Remember how Google cut off Scroogle.com — a website that removed all personal information before resubmitting your query to Google, then removed the ads that were embedded in the results? Google doesn’t dare do the same to Siri, because that would be handing a highly visible, highly desired demographic — and one that is crucial for Android — to Microsoft. Microsoft is in the same boat.
With Siri, Apple has done the equivalent of “regulatory capture” — both Google and Microsoft will continue to settle for any scraps of information they can glean from Siri search queries, not just to maintain their overall share in the broader search market, but to gain insights into what mobile users really want.
They’ll do this despite not being able to stuff their results with paid ads. Siri-style searches are now just part of the cost of doing business in a hyper-competitive environment.
How Much Is One Search Customer Worth?
Are we talking real money here? Well, some back-of-the-napkin math (pass the salt shaker — it’s not like Google wants to make some of these figures public) results in really eye-opening numbers. We know that Google’s annual revenue is US$37 billion, so if we assume a billion users worldwide, that makes every user worth $37 a year by the time you include tie-ins to other Google products and services.
However, not all users are created equal. Advertisers willingly pay five to 100 times as much for queries originating from Western countries than they do for the same query originating from what used to be known as “the third world.” A low-ball figure would place potential revenue from Apple iPhone users at $100 per year.
Apple is currently selling between 30 million and 40 million iPhones every quarter. That’s a whack-load of iPhones. As Apple users switch over to Siri-enabled iPhones over the next three years, this will result in up to 200 million people — all who used to be premium ad targets — dropping out of both Google’s and Microsoft’s ad pool for significant portions of their searches, just like iPhone users now no longer use Google Maps by default.

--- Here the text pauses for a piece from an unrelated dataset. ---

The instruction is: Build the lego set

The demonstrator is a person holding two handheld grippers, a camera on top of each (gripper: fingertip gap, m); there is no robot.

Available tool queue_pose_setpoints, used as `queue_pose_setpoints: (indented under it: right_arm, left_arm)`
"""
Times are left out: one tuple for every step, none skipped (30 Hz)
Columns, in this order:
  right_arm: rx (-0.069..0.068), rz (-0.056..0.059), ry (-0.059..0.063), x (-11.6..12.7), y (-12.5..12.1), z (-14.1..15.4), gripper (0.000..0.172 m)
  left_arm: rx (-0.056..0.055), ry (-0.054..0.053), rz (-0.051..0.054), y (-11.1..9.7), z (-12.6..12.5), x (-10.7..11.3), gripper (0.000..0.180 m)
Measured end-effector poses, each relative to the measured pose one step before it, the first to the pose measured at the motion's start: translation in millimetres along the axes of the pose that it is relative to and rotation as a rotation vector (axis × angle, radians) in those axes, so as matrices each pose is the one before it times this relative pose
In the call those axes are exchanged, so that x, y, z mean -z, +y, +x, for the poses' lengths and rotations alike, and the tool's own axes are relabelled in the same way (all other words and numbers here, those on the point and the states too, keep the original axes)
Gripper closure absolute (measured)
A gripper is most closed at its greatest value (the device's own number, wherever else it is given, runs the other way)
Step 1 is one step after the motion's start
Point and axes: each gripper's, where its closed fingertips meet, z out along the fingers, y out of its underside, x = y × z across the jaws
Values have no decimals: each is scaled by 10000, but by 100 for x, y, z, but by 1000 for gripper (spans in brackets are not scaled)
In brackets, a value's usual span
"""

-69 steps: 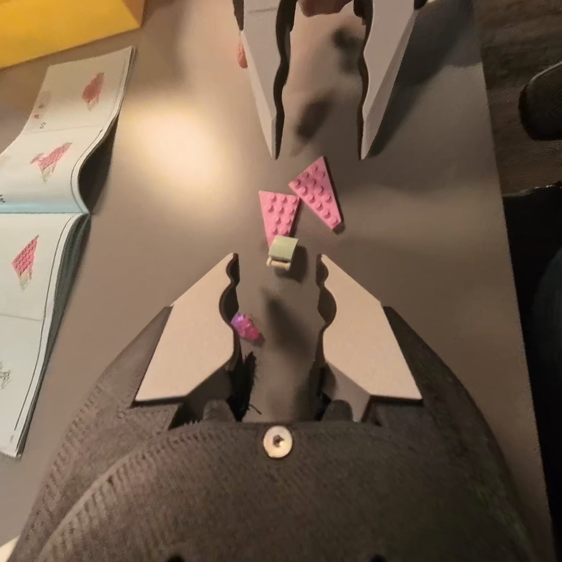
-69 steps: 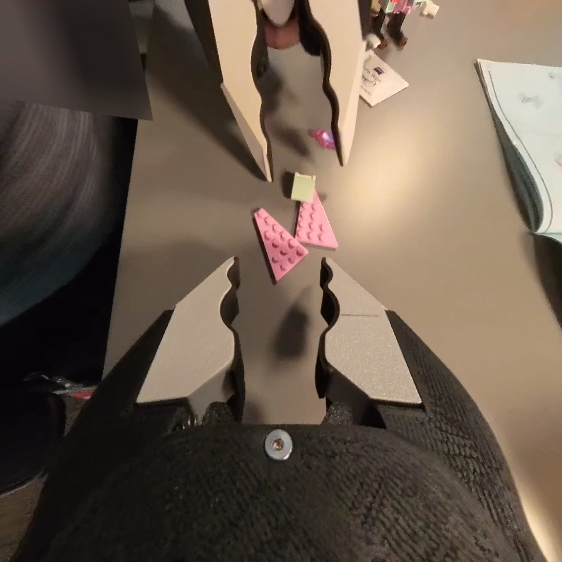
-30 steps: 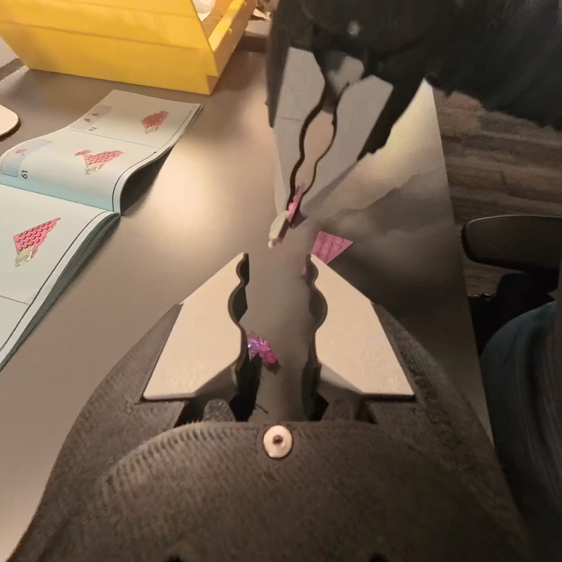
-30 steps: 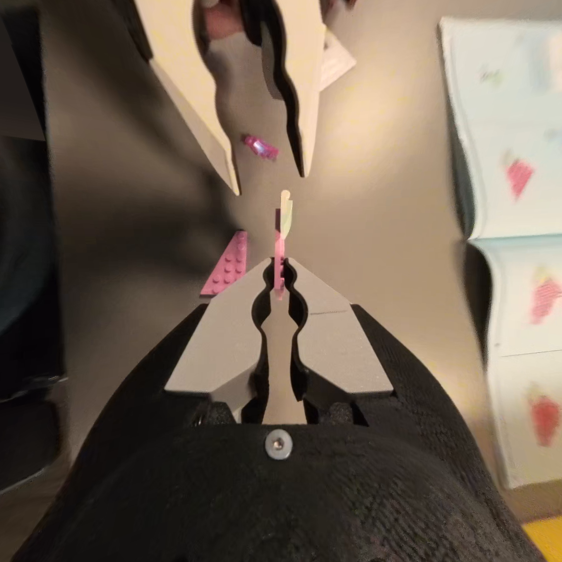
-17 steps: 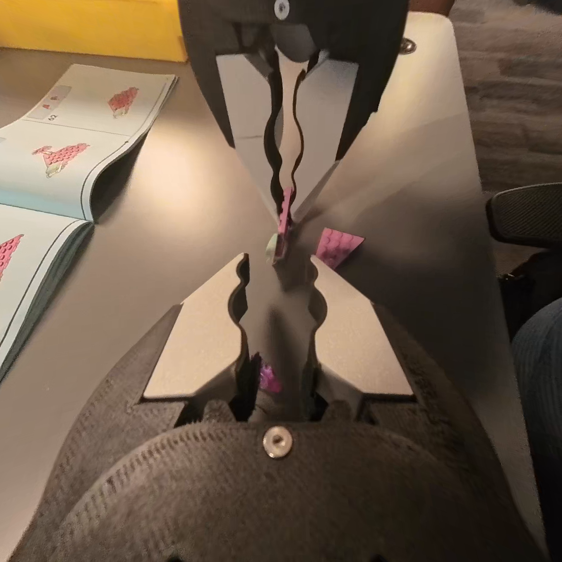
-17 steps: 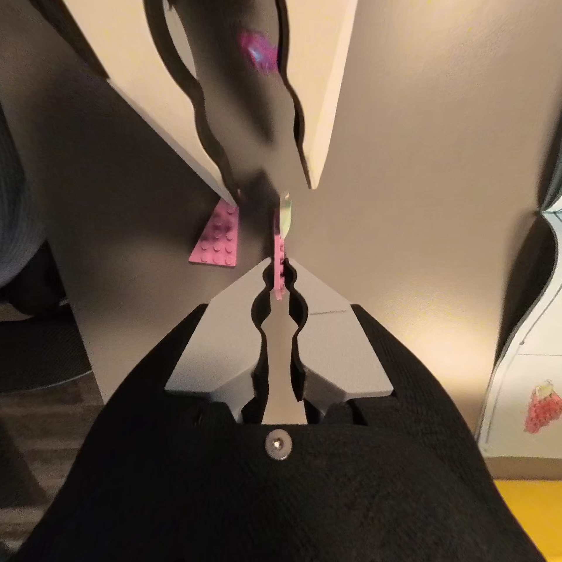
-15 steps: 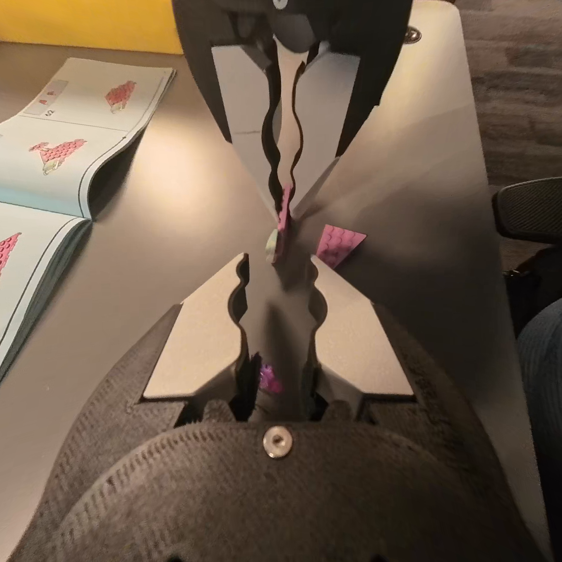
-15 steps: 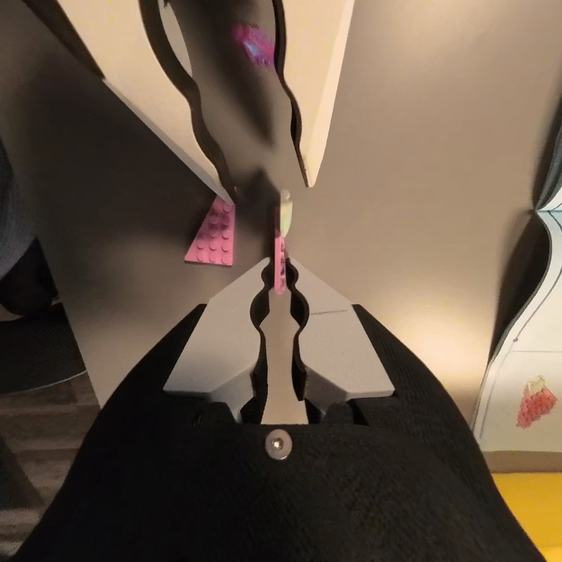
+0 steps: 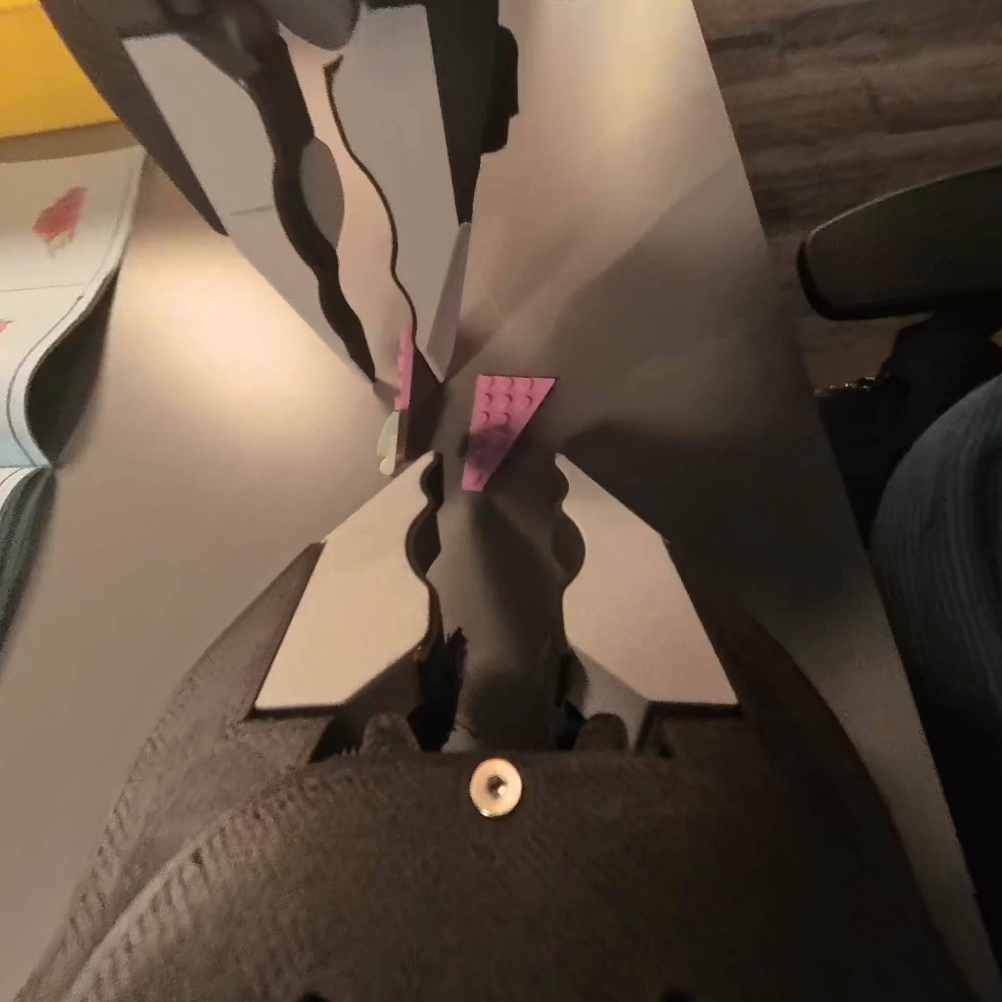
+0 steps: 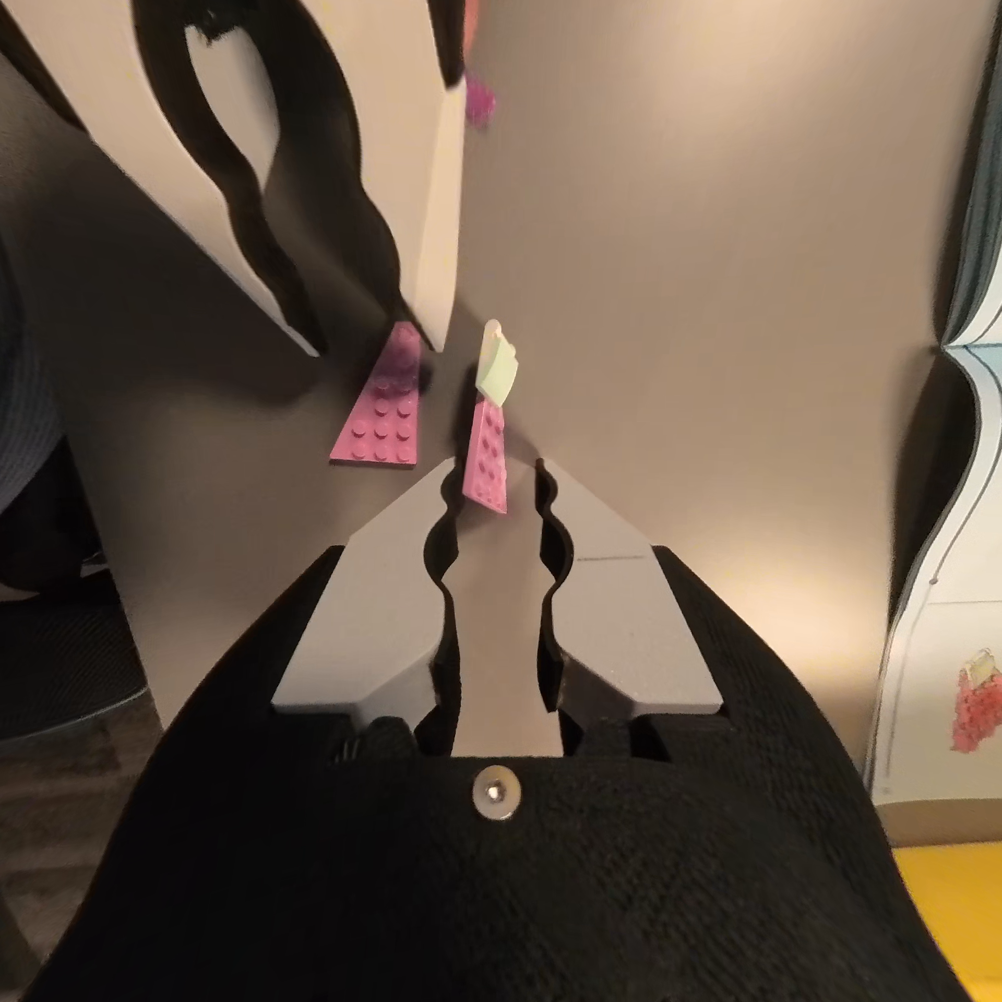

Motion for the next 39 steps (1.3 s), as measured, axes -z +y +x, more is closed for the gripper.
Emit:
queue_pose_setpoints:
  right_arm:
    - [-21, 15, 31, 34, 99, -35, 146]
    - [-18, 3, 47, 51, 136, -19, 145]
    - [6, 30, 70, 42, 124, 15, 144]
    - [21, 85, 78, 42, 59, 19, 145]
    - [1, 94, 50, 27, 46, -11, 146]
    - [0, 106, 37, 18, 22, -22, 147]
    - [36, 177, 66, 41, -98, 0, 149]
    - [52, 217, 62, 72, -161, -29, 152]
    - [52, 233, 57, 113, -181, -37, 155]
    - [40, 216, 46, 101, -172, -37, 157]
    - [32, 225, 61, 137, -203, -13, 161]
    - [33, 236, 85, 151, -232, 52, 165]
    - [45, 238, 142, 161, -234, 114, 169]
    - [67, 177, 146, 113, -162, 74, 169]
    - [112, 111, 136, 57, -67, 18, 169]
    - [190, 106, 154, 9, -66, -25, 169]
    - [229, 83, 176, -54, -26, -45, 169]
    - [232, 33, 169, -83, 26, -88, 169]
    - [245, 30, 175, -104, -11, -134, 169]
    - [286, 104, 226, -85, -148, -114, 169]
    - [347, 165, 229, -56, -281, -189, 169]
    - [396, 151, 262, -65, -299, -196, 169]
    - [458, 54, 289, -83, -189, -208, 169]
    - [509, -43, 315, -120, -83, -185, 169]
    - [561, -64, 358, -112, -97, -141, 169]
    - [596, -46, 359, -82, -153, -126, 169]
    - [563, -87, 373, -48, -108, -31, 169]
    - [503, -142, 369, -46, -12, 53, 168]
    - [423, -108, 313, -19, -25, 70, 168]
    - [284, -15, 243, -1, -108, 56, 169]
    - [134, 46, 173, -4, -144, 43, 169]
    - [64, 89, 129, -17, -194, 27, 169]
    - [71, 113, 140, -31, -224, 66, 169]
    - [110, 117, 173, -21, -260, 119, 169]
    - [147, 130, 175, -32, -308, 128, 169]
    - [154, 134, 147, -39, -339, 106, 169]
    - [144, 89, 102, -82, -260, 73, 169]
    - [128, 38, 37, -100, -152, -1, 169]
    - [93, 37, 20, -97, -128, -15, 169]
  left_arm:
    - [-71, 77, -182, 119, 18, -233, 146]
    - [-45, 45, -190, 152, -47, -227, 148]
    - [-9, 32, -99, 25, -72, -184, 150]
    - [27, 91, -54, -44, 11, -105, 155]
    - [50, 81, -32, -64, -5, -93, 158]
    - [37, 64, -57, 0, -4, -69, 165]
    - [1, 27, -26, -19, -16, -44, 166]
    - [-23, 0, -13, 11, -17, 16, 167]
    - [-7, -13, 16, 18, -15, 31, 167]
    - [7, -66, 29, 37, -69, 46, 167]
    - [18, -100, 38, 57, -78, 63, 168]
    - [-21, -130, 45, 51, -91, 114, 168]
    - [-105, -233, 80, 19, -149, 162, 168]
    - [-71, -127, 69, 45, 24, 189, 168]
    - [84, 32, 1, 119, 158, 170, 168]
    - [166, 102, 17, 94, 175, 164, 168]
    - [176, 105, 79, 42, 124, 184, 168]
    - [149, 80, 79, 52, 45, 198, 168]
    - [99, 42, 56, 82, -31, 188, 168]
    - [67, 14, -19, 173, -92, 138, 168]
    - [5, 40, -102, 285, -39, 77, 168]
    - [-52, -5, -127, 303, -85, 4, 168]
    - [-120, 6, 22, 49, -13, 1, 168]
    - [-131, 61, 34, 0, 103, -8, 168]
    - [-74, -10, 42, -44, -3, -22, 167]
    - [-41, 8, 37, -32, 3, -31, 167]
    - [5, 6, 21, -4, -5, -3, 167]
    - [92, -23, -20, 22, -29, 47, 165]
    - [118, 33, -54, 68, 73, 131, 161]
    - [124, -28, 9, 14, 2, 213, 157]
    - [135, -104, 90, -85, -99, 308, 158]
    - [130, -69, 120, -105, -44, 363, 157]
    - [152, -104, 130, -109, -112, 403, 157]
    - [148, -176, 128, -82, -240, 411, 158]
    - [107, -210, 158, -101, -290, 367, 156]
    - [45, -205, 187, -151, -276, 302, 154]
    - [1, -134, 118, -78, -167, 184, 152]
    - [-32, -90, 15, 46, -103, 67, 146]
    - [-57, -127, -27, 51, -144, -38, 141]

Google will have to rejigger its future revenue projections to account for several billion less in revenue from “ad-scrubbed” searches this year, rising to $10 billion or more in three years, particularly if Android clones Siri functionality, which it will ultimately have to do to stay competitive.
Android – When Trojan Horses Go Bad
Android was supposed to be the platform that would dramatically increase search revenues by locking people into Google products and services. Instead, Google is going to have to offer the same Apple “I’m feeling lucky and I’m special” ad-free experience on Android smartphones; so will Microsoft.
Mobile, which once looked like the next big revenue generator, with users being peppered with ads based on their location, is getting the Apple treatment — simple, stylish and functional — whether Google, Microsoft, Groupon, Facebook, Overture and everyone else who wanted to put their hands in your wallet or purse via your phone like it or not.
If Steve Jobs is rolling in his grave, it’s from laughter. Forget the lawsuits claiming that Android copied the iPhone. In the case of Siri, copying the iPhone will hurt both Google’s and Microsoft’s bottom lines. Then again, so will not copying the iPhone. Both competitors have a tiger by the tail, and they better hang on tight — it’s going to be one wild ride.